Once you have read the entries, please say how many lines hold the string "dark", giving the number only.

# Material provided
□ □ □ □
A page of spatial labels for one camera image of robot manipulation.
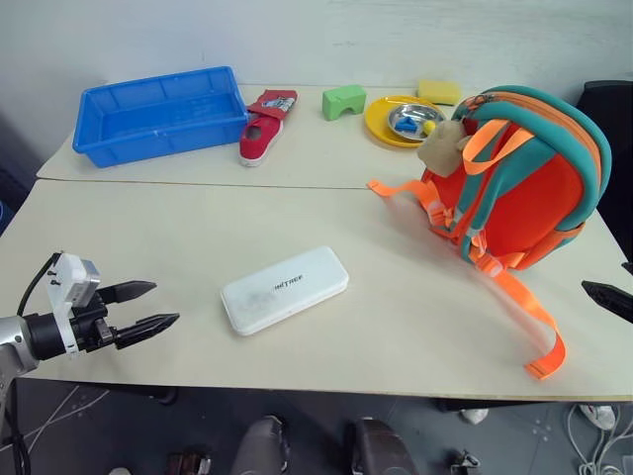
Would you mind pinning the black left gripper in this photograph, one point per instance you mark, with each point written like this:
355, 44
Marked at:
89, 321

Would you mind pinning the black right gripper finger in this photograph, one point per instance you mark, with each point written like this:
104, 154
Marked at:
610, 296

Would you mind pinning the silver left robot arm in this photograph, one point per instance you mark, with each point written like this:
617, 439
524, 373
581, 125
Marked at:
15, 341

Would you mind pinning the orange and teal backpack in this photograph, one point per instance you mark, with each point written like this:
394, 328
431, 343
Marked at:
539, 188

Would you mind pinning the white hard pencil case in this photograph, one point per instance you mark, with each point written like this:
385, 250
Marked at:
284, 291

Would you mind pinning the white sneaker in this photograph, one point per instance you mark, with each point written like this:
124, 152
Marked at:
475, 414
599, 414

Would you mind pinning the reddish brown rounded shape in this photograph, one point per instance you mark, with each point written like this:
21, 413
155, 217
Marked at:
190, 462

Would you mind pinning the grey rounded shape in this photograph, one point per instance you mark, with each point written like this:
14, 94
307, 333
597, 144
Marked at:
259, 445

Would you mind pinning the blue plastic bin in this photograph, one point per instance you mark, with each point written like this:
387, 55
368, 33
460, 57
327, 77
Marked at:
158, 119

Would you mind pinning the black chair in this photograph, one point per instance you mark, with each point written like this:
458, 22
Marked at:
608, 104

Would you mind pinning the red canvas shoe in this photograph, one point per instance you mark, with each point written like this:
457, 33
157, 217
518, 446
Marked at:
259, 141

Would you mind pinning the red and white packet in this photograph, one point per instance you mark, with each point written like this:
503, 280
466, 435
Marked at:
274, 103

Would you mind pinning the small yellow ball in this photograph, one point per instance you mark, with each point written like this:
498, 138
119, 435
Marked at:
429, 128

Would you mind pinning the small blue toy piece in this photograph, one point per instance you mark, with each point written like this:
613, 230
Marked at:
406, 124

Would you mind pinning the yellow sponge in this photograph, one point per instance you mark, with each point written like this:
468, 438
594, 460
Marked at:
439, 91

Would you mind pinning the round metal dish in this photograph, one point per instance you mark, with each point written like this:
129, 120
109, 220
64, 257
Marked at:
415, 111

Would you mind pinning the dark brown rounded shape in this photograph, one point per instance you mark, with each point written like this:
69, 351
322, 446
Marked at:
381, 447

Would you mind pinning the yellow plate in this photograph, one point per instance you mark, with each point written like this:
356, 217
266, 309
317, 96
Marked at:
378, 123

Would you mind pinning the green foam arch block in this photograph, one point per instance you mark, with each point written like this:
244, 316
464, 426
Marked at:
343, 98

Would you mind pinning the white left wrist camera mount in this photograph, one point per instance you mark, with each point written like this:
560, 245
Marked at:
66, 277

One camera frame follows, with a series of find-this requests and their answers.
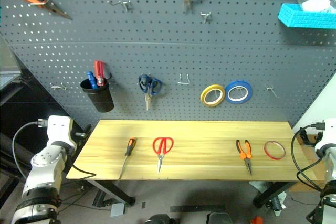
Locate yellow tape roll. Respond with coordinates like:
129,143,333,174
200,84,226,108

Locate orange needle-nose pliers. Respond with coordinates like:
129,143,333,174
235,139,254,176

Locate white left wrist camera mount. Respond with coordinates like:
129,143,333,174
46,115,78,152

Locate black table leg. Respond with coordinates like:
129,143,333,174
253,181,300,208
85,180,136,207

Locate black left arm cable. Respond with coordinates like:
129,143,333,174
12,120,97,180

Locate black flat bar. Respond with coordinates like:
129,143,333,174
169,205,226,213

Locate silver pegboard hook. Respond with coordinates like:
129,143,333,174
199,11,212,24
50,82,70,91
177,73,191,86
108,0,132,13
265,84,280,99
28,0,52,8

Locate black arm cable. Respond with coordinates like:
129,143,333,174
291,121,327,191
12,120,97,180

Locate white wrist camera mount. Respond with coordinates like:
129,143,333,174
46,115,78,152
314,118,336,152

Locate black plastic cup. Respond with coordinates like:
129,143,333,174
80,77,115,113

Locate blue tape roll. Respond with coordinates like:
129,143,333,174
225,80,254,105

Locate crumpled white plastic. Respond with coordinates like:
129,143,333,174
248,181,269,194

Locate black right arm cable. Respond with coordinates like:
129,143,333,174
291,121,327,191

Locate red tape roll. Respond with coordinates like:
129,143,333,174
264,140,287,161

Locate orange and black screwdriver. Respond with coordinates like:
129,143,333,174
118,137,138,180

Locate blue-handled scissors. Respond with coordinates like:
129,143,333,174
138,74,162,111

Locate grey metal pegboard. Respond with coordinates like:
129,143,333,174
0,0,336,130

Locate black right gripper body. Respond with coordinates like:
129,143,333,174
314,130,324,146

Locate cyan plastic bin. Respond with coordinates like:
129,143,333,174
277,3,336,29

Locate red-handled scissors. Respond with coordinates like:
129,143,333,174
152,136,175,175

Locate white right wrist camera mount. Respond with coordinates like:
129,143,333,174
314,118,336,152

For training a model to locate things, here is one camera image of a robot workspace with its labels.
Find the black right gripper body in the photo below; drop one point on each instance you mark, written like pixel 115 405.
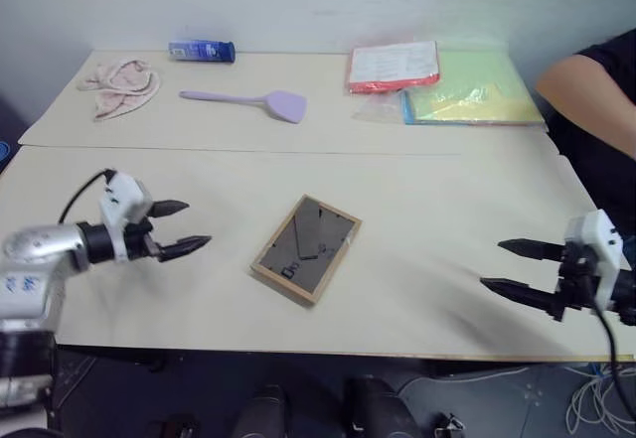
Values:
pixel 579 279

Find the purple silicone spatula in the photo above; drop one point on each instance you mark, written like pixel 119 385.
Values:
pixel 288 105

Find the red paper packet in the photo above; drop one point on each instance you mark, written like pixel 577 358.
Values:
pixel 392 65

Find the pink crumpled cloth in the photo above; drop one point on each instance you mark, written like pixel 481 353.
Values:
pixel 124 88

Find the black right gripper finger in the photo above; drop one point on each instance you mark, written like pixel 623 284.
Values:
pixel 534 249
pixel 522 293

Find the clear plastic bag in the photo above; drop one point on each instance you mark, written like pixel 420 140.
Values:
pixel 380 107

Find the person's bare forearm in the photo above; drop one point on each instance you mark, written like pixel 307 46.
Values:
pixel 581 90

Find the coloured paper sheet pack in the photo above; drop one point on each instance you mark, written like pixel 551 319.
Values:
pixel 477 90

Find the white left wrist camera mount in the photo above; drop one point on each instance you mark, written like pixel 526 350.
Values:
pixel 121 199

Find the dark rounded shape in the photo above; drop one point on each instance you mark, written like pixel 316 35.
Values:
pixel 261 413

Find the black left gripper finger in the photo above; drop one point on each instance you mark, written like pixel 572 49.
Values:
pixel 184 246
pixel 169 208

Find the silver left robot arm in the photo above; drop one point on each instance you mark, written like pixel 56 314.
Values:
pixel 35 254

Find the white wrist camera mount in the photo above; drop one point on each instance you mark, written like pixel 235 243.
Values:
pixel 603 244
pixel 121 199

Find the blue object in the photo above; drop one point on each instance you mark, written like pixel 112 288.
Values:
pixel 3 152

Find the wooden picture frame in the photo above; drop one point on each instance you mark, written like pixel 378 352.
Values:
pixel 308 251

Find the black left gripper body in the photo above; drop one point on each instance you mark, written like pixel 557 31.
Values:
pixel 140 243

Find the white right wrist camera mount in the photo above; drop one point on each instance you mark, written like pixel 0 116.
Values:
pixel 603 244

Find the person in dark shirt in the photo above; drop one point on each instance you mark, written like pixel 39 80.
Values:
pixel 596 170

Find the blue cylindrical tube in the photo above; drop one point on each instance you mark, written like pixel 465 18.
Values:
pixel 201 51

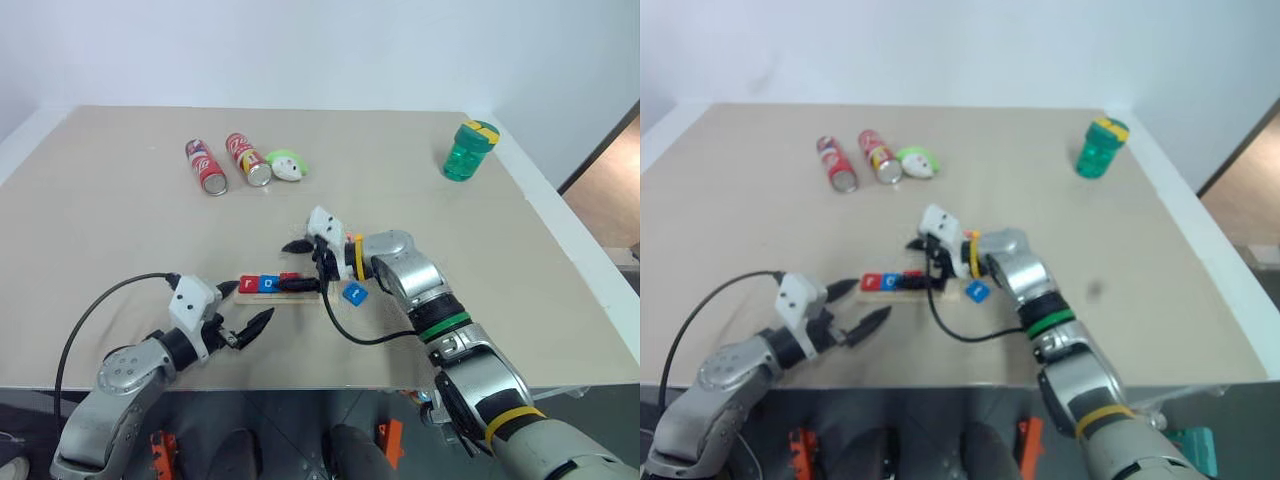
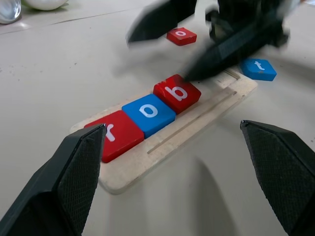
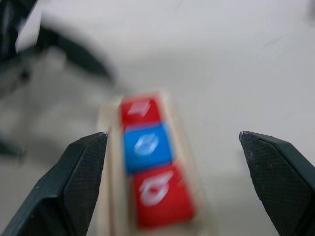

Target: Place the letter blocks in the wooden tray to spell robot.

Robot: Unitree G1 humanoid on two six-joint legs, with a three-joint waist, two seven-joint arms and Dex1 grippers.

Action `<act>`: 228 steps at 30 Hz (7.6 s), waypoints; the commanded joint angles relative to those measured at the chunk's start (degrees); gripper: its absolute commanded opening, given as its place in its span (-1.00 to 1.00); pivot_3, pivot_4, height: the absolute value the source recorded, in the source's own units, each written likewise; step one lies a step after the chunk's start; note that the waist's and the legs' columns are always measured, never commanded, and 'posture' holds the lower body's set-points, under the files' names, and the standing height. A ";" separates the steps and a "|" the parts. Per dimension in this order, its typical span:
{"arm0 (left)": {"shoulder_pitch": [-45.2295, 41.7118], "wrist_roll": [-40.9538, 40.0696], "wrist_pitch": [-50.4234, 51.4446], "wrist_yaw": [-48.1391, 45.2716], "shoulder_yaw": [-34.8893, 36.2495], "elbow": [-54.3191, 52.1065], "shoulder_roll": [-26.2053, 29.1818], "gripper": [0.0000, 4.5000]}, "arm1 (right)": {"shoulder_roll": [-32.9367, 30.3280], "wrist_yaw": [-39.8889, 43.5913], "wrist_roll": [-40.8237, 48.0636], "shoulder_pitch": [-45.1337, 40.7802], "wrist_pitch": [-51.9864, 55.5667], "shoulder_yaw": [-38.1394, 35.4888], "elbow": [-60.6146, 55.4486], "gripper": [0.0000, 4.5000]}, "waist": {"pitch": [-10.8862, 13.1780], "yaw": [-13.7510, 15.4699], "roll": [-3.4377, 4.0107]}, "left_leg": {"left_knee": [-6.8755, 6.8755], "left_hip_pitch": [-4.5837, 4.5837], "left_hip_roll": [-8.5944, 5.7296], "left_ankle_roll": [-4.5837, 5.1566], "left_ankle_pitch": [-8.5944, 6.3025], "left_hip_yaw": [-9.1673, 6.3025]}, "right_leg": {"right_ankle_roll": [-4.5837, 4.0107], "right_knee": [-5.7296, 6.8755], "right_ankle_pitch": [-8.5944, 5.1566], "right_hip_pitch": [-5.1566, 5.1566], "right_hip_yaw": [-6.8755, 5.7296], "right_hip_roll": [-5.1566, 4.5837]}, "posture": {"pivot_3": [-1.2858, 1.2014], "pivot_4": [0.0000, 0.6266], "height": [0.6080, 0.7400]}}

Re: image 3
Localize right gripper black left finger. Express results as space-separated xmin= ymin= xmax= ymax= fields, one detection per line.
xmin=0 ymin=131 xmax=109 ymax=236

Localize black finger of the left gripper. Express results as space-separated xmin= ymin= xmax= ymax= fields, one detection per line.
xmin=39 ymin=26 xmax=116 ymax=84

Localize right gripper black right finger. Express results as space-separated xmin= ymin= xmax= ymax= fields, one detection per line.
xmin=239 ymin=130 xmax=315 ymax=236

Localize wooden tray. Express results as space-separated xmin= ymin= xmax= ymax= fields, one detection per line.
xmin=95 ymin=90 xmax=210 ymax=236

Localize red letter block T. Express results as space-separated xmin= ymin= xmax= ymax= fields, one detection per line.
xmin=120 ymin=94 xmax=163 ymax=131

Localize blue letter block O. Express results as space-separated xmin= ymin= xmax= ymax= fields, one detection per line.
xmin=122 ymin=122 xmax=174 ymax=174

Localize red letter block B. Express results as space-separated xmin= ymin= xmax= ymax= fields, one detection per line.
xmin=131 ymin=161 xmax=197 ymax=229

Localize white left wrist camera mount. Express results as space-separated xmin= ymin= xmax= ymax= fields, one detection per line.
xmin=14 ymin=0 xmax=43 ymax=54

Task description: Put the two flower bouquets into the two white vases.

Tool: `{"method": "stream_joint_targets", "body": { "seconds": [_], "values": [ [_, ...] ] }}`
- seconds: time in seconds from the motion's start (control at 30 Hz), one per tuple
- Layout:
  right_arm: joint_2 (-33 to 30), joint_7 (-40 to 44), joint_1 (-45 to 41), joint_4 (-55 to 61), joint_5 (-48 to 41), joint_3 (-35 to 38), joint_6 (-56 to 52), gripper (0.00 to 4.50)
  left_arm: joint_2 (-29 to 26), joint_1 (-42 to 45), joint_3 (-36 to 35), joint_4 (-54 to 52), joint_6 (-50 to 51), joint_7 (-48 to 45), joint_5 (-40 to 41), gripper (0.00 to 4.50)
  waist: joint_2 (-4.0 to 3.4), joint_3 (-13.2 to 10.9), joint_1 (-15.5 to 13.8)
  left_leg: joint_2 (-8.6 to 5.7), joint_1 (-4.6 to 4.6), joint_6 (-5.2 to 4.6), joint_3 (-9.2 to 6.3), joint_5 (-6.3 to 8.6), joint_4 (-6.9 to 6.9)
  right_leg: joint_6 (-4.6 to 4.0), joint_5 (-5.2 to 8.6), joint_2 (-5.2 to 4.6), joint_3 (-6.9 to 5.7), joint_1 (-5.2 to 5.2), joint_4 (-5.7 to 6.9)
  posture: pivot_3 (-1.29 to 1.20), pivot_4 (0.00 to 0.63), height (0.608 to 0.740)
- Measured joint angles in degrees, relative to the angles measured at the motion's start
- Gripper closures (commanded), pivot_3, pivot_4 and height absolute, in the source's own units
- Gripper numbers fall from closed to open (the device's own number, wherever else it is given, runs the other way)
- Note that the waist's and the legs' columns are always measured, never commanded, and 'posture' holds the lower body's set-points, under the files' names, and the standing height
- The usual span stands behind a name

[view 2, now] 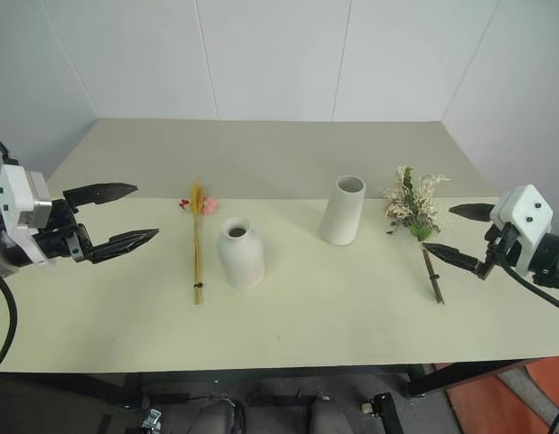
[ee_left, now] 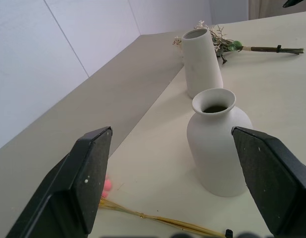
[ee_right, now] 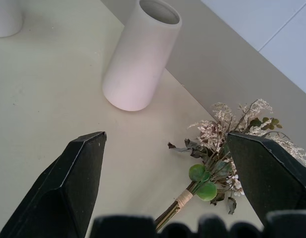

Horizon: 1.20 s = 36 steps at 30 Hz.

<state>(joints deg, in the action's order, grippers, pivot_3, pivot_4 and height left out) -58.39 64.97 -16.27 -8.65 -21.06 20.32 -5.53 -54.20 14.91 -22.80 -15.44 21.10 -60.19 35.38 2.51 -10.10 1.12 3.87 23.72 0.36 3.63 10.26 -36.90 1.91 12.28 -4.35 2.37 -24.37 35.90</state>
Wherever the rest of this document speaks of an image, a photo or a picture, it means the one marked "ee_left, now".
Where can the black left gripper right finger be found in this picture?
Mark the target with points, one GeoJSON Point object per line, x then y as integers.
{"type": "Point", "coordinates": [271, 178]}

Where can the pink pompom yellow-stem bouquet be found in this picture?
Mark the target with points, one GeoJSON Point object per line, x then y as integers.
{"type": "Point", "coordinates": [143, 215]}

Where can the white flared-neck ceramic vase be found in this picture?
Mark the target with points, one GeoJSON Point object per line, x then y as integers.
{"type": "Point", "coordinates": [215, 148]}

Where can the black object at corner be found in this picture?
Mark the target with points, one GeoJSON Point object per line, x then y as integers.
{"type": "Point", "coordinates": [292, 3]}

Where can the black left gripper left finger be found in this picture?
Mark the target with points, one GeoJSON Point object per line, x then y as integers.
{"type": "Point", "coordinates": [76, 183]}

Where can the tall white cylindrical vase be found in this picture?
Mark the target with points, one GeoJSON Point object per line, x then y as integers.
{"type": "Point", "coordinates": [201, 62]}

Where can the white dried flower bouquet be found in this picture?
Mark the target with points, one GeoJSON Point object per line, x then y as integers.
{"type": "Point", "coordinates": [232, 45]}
□ □ □ □
# Completed task
3